_What you are asked to do_.
Lines with the word "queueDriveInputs" in them must be copied from the records below.

(Dataset records)
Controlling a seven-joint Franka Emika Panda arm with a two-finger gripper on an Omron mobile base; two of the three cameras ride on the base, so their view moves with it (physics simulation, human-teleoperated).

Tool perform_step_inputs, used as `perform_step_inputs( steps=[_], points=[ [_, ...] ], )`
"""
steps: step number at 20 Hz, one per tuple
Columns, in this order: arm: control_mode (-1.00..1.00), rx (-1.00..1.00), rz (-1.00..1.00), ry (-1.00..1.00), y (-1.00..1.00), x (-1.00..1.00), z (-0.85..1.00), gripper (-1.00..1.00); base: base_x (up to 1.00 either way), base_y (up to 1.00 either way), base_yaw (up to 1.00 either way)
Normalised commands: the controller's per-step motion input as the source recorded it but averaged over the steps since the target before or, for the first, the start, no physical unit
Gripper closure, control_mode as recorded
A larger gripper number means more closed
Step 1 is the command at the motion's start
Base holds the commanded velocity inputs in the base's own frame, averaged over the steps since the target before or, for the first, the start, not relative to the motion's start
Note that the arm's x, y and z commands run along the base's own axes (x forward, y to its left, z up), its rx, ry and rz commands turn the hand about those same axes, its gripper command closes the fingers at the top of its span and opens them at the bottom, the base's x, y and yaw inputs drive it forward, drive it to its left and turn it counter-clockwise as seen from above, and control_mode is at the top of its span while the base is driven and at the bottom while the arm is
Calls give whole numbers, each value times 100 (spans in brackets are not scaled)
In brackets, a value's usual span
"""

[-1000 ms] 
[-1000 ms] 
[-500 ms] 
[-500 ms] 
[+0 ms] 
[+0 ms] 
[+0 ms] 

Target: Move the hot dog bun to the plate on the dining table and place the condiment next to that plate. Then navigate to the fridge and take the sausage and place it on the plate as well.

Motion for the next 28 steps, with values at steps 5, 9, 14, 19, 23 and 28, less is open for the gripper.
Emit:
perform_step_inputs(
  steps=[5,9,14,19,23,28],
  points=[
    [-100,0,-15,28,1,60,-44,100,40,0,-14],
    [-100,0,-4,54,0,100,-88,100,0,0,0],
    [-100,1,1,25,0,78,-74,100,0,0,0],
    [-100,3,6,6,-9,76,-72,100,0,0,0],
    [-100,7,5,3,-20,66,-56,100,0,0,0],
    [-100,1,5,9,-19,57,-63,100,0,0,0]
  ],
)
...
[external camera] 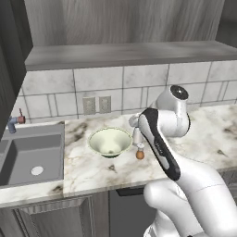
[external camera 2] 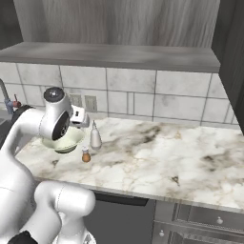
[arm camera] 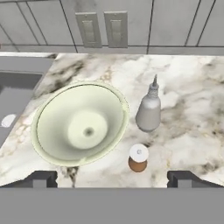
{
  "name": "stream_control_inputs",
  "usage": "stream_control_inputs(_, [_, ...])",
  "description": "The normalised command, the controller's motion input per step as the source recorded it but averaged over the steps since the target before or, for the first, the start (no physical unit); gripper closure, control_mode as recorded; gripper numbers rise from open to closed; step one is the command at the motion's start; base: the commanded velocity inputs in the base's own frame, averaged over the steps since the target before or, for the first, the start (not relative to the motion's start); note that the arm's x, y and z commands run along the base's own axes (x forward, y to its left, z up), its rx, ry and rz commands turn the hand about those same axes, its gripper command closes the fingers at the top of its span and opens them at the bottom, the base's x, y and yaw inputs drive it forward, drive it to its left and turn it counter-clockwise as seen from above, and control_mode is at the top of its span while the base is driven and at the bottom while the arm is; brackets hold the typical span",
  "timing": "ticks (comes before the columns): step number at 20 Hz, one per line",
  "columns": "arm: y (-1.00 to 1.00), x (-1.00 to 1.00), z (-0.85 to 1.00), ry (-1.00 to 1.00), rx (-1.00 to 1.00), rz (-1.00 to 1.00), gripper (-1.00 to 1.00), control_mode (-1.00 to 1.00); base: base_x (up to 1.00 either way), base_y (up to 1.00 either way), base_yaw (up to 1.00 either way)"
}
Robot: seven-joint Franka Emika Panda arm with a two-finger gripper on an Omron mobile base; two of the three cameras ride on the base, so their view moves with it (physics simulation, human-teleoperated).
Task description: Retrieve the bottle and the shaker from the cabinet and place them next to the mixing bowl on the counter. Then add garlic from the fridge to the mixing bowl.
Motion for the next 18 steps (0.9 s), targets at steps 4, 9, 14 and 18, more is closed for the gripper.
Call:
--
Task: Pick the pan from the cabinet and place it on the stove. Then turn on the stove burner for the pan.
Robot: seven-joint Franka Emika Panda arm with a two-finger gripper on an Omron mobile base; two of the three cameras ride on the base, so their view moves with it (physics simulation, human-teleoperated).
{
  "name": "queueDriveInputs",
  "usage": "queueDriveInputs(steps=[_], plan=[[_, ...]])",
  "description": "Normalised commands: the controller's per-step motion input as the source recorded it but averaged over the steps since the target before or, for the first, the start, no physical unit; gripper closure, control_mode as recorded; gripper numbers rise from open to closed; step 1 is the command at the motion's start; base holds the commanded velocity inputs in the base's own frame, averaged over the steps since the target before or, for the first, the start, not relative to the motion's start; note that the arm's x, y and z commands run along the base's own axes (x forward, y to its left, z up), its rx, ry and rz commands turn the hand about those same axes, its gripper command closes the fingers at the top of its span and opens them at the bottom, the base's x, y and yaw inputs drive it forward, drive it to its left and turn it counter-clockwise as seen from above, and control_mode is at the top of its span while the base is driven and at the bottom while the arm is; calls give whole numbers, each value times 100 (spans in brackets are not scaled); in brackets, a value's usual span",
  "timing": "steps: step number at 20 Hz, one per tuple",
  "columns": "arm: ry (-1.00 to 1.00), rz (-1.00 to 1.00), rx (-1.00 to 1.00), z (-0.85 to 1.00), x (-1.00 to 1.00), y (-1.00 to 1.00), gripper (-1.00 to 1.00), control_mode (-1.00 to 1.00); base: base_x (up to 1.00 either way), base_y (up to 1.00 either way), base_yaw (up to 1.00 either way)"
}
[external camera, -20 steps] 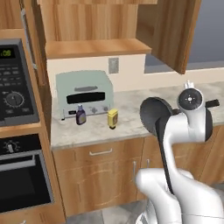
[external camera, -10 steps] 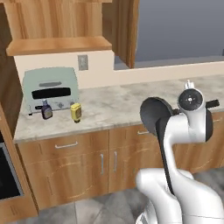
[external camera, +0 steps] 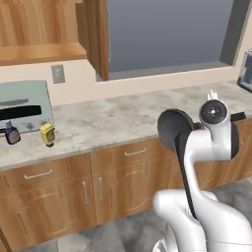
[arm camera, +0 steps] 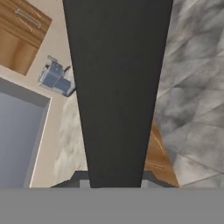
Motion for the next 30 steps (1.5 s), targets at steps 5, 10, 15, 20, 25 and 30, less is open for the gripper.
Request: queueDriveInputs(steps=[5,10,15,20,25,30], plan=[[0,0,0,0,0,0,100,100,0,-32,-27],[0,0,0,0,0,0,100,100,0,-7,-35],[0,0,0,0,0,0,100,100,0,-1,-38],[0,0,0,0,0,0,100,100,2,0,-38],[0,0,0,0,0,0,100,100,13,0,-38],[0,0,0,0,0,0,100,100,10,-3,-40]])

_Solution to this problem_.
  "name": "queueDriveInputs",
  "usage": "queueDriveInputs(steps=[_], plan=[[_, ...]])",
Request: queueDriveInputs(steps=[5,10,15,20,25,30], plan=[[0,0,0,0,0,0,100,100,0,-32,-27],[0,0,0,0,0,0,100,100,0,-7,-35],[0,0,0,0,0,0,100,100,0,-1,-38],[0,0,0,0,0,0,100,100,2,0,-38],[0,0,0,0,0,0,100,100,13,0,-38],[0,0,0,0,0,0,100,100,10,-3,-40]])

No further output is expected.